Cosine Similarity

There’s a phrase that people like to quote, “labels are for cans”. While the statement’s intentions — either “stereotyping is bad” or “I’m a special snowflake”–are good and relatively inoffensive, respectively, it makes for bad epistemology. It’s a terrible approach to organizing information.

To understand, we need to generalize. To understand the course of any field, we need a broader understanding, a concept of a movement or a style. Sometimes, this division can take on an objective aspect. At an extreme, an artistic group like the Pre-Raphaelite Brotherhood or the Wu-Tang Clan has a defined set of artists who comprise it. However, even that can quickly break down. Ford Madox Brown is stylistically part of the Pre-Raphaelite Brotherhood, he hung out with them a lot, and his work is displayed with theirs, but he was never a member. Broader characteristics run into issues like this too. Kanye West may be from the Midwest, but to the accepted meaning of a “Midwest Rap” style, as exemplified by Twista, Tech N9ne, Krizz Kaliko, Royce Da 5’9”, or Eminem, an emphasis on technical mastery, speed, and precision, with a smattering of themes from horrorcore, he’s certainly not that.

So when I try and discuss data-informed categorization, it’s important to clear up my intent up front. In terms of intellectual categories, I’m not trying to remove subjective judgements. I’m trying to inform. The goal here is to present another variable that can be incorporated into a broader stylistic judgement. The actual measured effect of a posek in terms of area of direct influence, implied or otherwise, should certainly factor into any intellectual taxonomy, and certainly ought to dominate a taxonomy of the landscape.

Our maps have their limits. When we have areas of influence that are completely disjunct, it’s trivial to draw the appropriate conclusions with the eyeball test. However, what to do with somewhat overlapping sets of a couple hundred points each? How do we meaningfully assess the relative similarities of multiple sets of a few hundred points of different sizes, all weaving in and out of each other?That’s where the math comes in.

Our basic metric is cosine similarity. For readers who don’t remember much about sines and cosines, here’s a little refresher. The cosine of 0 is 1, and the cosine of 90 degrees is 0. The more acute an angle, the closer it gets to 1.

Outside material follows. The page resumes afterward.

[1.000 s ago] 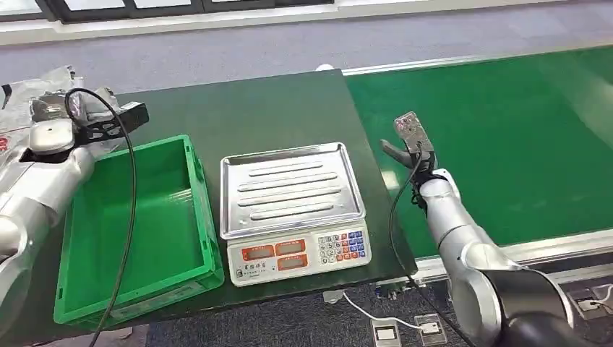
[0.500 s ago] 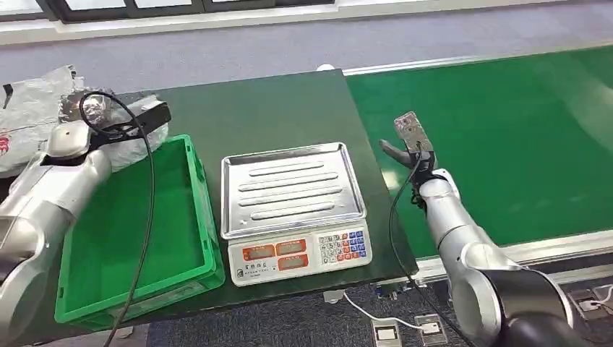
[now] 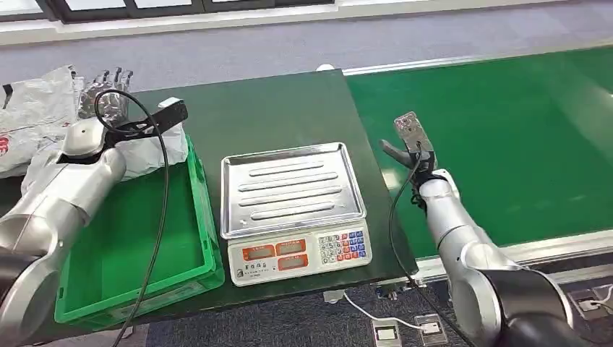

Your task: Moved the parcel from conveyor to table for the left to box.

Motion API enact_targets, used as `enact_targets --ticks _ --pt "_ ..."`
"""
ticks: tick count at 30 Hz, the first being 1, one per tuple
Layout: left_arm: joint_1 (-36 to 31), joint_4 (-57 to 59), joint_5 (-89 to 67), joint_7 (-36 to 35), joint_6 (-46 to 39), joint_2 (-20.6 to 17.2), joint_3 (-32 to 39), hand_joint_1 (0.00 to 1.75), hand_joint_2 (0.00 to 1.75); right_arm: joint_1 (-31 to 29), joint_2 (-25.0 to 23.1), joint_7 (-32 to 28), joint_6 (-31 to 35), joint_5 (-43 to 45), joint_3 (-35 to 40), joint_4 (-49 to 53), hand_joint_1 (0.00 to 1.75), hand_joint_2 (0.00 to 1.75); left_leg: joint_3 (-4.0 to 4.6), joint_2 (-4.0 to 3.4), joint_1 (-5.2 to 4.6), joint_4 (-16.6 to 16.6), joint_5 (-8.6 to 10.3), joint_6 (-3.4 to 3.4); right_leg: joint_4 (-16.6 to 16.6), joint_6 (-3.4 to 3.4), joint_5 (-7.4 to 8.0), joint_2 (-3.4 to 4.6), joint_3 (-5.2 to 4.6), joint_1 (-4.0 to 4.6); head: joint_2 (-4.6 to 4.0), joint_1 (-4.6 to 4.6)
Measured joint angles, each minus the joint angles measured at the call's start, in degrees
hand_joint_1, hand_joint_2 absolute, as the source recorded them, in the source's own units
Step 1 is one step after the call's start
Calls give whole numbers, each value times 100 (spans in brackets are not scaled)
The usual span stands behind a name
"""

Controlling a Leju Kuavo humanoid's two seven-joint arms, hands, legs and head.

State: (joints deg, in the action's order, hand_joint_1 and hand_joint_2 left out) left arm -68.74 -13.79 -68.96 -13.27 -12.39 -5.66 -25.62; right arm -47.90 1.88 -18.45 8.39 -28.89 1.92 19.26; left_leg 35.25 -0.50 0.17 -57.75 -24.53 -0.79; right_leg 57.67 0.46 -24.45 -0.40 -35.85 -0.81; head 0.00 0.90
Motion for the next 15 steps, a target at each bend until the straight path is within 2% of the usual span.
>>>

Now, let’s imagine two poskim. Posek A writes responsa only to Minsk, and Posek B writes responsa only to Pinsk. Imagine that we plot this on a two-dimensional grid, with the X-axis representing responsa to Minsk, and the Y-axis representing responsa to Pinsk. Each posek can then be expressed as a point in the grid: Posek A as (M, 0) and Posek B as (0, P), because Posek A writes 0 responsa to Pinsk, and Posek B writes 0 to Minsk. That is, Posek A is expressed as a point on the Minsk axis, and Posek B as a point on the Pinsk axis. We can then think of our poskim as line segments, or “vectors”, from the origin to the grid coordinate. It’s obvious that the two vectors in our case are orthogonal. They form a right angle, and thus have a cosine of 0. This means that they are perfectly dissimilar; they have no places in common.

Now imagine Posek C who also writes only to Minsk. Her vector will form an angle of 0 degrees with Posek A’s vector, so they will have a similarity score of 1, which is the cosine of 0.

This exercise is meant to show how the cosine of two vectors provides a good metric for scoring similarity. It’s not perfect, but it’s good.

Two dimensional space is pretty easy to envision, but dealing with 500 place names requires a 500-dimensional vector space, which is impossible to envision. Fortunately, thanks to math, we don’t need to envision it. And since there cannot be any negative numbers (because it’s impossible to send a subzero number of responsa to a place), the angle between the vectors will always be between 0 and 90. We can compare any two poskim to obtain a similarity score between 0 and 1.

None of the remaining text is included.